More than that, it has saddled the country with record NHS waiting lists, a court system stretched to breaking point, surging inflation, sky-high winter heating bills and chronic shortages of goods and labour. It had to slaughter tens of thousands of pigs for lack of abattoirs. There’s even a 500,000 waiting list for driving tests.
The Conservatives used to be the pragmatic party, but Johnson’s government has chosen the hardest possible form of Brexit regardless of the costs to the economy, national unity and Britain’s international standing.
The Conservatives used to be the party of fiscal rectitude, but Johnson’s government has proved fiscally incontinent, running up a colossal national debt and imposing the highest tax burden since the early 1950s. Some of that is due to Covid, but certainly not all.
They used to be the party of business, but they have hamstrung our exporters with a whole new layer of red tape – no previous Tory leader would have declared, “Fuck business”. They used to be the party of the establishment, but this government seems bent on tearing down the civil service, judiciary, parliament, BBC and any other institution it cannot control. They used to be the Conservative and Unionist Party, but now they treat Scotland and Northern Ireland with contempt.
Johnson did “get Brexit done”, but it was a flawed, rushed Brexit that has caused much hardship while failing to yield the new trade deals, regulatory bonfires, NHS dividends or the many other benefits we were promised.

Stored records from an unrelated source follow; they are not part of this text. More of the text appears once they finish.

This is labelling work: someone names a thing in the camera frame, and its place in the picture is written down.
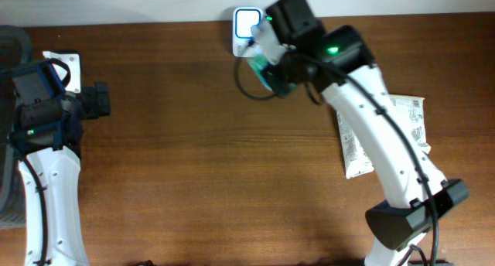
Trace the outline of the teal tissue pack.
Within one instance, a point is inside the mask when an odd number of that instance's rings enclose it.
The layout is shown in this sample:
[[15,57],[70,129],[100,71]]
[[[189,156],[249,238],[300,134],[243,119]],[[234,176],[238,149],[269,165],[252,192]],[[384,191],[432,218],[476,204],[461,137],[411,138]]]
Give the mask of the teal tissue pack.
[[261,81],[261,83],[271,91],[271,85],[268,83],[268,79],[272,76],[271,64],[264,55],[257,55],[247,59],[247,63],[254,71],[255,75]]

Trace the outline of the white tube with gold cap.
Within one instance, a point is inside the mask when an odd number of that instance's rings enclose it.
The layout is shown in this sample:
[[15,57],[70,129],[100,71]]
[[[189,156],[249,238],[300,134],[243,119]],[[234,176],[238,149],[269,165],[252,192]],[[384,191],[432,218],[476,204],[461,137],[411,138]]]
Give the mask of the white tube with gold cap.
[[336,113],[336,118],[340,133],[346,178],[352,179],[373,172],[374,167],[372,162],[367,157],[352,128],[339,112]]

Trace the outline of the cream snack bag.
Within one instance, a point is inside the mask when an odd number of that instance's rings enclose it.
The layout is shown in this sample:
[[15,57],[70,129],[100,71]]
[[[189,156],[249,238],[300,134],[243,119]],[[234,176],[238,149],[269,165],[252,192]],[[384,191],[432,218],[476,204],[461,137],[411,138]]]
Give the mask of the cream snack bag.
[[390,99],[398,113],[407,121],[411,136],[427,155],[431,146],[426,139],[424,98],[408,95],[391,94]]

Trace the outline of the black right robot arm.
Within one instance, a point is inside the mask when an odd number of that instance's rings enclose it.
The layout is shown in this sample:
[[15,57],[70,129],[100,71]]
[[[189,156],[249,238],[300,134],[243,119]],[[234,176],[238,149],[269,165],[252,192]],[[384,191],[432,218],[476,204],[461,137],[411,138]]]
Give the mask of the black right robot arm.
[[271,66],[263,75],[277,94],[311,84],[352,128],[378,175],[384,200],[365,218],[374,235],[366,265],[406,265],[427,234],[469,190],[448,179],[417,145],[393,105],[377,62],[352,26],[327,31],[307,0],[278,0],[255,39]]

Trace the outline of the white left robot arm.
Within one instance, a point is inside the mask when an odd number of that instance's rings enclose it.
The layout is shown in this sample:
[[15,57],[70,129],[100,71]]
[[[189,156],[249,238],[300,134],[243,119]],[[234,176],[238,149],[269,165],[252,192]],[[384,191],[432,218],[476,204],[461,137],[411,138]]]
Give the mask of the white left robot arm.
[[78,203],[85,120],[111,113],[108,86],[67,88],[70,67],[49,58],[7,70],[16,106],[7,145],[22,178],[26,265],[87,265]]

Without Brexit, his government seems devoid of any overarching mission or strategy. It is a government that has reprehensibly failed to use its 80-seat majority to reform the NHS or social care. It is a government that endlessly U-turns. It is a government of slogans, vacuous photo ops, headline-catching gimmicks, jingoism and “dead cat” distractions from the scandal du jour. It is a government that practises the politics of division and has done nothing to heal the country post-Brexit.
Johnson has made “levelling up” his mantra, but in two years he has done precious little to advance it – instead cancelling HS3 and hitting Red Wall voters with higher taxes and inflation. He brags of “Global Britain” even as he cuts foreign aid, abandons Afghanistan to the Taliban, engages in puerile spats with France, poisons relations with the EU and struggles to hold the UK together. Even the US, supposedly our closest ally, is cold shouldering a vastly diminished Britain.
All that, and more, is the reason why I urge North Shropshire’s Conservatives to vote Lib Dem on Thursday. By overturning a 23,000 majority in the constituency (the Tories’ 117th biggest majority seat), voters would send a deafening message to Westminster at a time when Johnson – waist-deep in scandal and sleaze, and with a record low approval rating of minus 42 – is already teetering.
Tory voters would be saying that this is no longer a Conservative government they can support. They would be telling the party’s 361 MPs that none of their seats is safe, that Johnson has become an electoral liability not an election winner, and that they have to remove him before he destroys their party.
They would be saying in the starkest possible terms that they, and the country, deserve far better than this thoroughly rotten Prime Minister and his shabby, incompetent regime.